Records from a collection

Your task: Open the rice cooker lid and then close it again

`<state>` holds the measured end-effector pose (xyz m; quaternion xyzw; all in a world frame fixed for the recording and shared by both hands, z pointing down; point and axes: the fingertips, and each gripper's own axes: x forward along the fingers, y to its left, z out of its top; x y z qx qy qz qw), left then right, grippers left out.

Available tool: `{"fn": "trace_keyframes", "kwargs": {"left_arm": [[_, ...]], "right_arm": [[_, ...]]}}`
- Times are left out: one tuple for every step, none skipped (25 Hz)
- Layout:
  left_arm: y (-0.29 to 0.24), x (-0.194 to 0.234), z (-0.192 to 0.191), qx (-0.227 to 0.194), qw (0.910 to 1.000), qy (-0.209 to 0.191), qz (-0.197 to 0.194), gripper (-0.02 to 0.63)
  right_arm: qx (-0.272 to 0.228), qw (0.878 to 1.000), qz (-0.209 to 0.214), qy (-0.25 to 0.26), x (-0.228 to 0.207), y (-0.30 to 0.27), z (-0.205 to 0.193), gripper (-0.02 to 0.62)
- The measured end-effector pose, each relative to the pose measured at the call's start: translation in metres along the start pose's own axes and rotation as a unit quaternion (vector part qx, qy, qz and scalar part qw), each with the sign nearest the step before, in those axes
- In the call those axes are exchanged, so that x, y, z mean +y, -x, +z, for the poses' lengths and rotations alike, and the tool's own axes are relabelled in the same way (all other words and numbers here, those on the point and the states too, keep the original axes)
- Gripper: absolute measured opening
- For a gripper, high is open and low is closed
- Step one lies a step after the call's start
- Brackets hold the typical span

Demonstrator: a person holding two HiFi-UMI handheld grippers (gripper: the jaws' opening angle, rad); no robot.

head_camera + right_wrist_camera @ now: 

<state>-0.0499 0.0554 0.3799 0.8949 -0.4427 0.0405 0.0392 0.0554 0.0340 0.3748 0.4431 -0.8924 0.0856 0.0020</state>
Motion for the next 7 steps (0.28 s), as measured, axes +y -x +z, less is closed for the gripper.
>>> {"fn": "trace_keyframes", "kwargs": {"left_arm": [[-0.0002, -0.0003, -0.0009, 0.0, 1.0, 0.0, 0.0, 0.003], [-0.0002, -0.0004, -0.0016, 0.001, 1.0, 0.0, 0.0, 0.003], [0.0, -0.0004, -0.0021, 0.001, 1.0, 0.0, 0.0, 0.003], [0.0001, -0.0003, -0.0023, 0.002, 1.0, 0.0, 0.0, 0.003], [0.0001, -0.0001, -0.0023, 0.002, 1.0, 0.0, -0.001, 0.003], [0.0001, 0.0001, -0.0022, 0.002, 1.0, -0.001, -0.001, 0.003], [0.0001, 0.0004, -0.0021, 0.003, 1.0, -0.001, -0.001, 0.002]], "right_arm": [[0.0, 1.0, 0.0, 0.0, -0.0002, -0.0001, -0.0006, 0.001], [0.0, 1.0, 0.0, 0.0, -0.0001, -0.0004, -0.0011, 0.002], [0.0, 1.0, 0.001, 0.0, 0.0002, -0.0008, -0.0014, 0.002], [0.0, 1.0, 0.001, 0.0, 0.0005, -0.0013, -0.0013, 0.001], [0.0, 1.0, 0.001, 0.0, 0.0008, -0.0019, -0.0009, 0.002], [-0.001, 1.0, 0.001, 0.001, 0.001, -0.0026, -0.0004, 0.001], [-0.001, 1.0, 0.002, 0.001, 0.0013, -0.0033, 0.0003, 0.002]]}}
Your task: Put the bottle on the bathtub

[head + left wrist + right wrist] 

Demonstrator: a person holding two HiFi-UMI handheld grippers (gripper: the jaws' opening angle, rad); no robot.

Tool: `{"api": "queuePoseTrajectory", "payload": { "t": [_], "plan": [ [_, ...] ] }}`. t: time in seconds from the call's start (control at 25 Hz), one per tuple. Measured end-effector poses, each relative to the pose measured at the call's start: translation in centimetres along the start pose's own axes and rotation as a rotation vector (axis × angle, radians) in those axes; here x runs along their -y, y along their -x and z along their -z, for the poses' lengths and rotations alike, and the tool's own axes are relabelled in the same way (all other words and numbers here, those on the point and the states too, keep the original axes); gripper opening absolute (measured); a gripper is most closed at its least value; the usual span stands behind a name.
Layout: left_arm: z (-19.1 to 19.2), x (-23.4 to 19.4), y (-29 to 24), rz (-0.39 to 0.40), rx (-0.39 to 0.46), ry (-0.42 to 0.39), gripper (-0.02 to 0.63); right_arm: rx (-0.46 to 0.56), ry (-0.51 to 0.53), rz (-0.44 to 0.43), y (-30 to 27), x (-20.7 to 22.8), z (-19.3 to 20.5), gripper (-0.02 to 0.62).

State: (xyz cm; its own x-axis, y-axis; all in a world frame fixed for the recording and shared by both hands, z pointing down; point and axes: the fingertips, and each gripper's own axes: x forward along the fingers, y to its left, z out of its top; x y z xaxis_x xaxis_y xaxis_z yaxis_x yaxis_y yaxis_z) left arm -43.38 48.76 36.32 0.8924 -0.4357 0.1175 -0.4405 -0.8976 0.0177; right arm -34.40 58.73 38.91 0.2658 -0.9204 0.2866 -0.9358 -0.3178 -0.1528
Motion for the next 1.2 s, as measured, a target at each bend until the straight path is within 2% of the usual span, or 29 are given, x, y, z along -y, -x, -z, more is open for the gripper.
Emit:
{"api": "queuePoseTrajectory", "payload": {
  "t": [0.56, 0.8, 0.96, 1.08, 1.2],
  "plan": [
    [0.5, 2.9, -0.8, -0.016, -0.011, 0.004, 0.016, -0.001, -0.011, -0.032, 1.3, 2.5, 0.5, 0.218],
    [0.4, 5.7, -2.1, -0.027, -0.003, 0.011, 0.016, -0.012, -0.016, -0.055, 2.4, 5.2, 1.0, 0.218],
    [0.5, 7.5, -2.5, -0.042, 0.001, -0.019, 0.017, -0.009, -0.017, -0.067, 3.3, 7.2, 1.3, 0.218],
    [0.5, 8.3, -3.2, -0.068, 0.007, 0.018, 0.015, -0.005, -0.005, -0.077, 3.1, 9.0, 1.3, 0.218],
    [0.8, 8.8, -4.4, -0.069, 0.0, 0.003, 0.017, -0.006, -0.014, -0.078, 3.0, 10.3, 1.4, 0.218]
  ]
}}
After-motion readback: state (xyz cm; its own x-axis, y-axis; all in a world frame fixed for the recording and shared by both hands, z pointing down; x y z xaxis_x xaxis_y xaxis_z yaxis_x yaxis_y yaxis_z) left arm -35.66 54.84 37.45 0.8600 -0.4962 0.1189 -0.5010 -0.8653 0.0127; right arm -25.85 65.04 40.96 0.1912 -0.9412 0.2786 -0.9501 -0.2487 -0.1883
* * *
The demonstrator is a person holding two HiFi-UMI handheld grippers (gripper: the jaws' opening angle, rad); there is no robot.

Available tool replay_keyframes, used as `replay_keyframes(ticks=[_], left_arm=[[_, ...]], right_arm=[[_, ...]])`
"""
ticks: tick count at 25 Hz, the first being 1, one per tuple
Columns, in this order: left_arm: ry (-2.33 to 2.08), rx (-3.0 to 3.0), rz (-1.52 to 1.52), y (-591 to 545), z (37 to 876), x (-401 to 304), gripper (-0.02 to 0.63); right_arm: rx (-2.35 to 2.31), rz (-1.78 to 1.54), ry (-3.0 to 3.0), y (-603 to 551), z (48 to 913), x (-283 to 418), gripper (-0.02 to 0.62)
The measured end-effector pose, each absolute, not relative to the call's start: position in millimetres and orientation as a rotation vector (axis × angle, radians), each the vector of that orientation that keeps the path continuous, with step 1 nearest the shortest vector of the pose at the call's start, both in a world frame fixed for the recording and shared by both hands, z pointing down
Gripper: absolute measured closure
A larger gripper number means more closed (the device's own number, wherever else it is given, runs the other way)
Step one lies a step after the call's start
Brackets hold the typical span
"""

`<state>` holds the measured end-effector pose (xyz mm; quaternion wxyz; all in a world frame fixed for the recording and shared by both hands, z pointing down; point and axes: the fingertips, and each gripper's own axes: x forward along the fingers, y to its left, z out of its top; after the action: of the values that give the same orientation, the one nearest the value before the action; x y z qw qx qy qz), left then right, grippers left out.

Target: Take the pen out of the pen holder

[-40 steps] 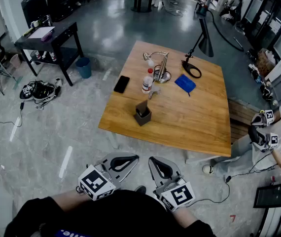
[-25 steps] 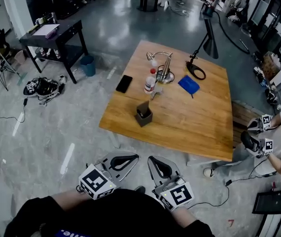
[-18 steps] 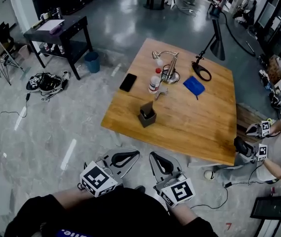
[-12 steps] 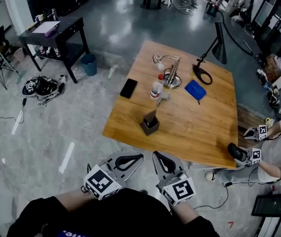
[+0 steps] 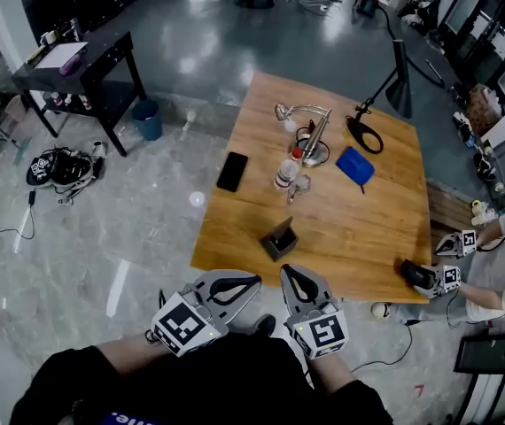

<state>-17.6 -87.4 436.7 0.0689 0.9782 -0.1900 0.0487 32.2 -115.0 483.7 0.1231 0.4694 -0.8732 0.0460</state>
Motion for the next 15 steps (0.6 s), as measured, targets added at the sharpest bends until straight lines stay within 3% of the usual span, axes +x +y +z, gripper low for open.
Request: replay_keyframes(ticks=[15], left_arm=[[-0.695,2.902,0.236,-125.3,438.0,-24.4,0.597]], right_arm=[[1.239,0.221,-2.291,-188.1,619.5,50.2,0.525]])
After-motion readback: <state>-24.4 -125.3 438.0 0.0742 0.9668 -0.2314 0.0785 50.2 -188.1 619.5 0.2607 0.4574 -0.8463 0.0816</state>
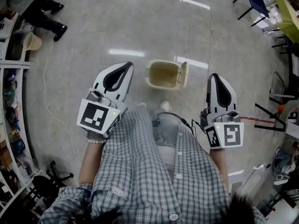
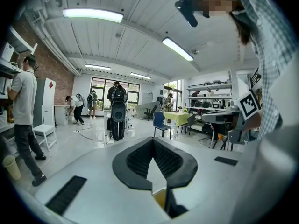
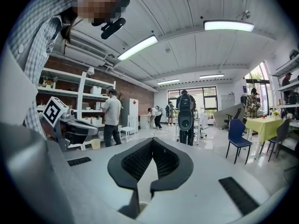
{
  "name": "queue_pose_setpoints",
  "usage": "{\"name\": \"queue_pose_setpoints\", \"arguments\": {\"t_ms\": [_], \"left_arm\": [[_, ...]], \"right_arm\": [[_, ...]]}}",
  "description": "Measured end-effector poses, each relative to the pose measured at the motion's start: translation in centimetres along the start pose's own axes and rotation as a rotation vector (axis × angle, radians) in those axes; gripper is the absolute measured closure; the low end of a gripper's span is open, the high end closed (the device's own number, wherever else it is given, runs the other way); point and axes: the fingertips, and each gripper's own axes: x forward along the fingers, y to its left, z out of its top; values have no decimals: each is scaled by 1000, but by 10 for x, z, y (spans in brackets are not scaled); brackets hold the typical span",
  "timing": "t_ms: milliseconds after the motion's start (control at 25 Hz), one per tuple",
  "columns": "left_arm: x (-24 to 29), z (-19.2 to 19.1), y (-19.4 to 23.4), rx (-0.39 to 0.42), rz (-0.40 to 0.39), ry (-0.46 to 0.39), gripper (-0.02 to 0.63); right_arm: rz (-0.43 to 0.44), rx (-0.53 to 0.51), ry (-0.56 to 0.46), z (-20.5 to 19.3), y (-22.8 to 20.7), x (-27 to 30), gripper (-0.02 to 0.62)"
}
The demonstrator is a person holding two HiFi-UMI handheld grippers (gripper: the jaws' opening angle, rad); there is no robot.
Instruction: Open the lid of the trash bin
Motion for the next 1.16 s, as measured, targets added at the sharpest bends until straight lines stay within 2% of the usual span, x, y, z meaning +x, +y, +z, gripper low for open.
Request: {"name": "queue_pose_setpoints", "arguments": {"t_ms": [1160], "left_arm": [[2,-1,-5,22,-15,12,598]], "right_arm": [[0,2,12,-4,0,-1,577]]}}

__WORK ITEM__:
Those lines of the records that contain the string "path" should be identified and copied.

__WRITTEN ANSWER__:
Motion for the next 1.2 s, as measured, a target at each bend until the straight path is within 2% of the usual span, or 29 are given, x, y, z along -y, -x, -z, more is open for the gripper.
The measured end-effector pose, each absolute, not relative to the call's start: position in millimetres and orientation as a rotation vector (axis × angle, radians), each the vector of that orientation that keeps the path continuous, with step 1 nearest the shortest vector of the pose at the call's start, both in a world frame fixed for the recording and shared by both hands, z pointing down

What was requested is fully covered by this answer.